> [DIRECTIONS FOR THIS TASK]
Show every line of the data that includes the word "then".

══ SUPPLIED DATA ══

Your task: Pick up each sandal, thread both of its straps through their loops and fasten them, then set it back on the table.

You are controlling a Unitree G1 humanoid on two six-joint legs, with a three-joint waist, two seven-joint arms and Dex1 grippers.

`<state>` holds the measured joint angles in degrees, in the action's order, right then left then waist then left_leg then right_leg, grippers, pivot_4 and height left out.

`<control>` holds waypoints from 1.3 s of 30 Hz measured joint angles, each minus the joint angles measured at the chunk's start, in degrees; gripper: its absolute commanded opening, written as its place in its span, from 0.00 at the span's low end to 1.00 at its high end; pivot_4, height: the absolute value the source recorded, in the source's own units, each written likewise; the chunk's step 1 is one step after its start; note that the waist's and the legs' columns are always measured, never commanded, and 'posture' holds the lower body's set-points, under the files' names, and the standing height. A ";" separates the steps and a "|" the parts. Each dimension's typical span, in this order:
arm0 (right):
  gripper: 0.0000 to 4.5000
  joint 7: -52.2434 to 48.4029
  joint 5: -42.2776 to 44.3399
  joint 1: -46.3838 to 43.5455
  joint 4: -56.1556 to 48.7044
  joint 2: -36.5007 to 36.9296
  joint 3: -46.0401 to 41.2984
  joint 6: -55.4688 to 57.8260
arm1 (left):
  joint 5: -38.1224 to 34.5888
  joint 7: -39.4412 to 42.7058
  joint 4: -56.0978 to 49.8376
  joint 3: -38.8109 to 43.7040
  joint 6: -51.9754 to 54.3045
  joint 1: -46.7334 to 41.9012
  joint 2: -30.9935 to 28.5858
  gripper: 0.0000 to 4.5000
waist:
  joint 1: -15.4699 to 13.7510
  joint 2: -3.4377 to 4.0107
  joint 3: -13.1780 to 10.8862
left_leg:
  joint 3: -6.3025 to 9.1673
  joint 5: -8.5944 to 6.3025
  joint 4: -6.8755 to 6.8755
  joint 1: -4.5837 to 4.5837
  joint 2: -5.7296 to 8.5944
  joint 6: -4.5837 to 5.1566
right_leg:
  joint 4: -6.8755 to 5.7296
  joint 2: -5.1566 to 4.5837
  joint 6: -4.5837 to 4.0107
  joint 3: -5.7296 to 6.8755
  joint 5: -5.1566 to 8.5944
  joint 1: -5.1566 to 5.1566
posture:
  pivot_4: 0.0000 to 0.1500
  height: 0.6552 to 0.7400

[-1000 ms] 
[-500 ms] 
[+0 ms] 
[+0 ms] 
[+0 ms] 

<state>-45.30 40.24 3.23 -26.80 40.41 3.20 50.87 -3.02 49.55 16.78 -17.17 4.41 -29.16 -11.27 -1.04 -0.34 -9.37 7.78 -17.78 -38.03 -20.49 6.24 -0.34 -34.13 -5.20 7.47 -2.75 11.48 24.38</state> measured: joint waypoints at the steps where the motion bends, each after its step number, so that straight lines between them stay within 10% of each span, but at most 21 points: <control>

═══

> [ANSWER SECTION]
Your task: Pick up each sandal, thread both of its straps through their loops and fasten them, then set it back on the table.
`<state>` holds the measured joint angles in degrees, in the action's order, right then left then waist then left_leg then right_leg, grippers, pivot_4 and height left out.

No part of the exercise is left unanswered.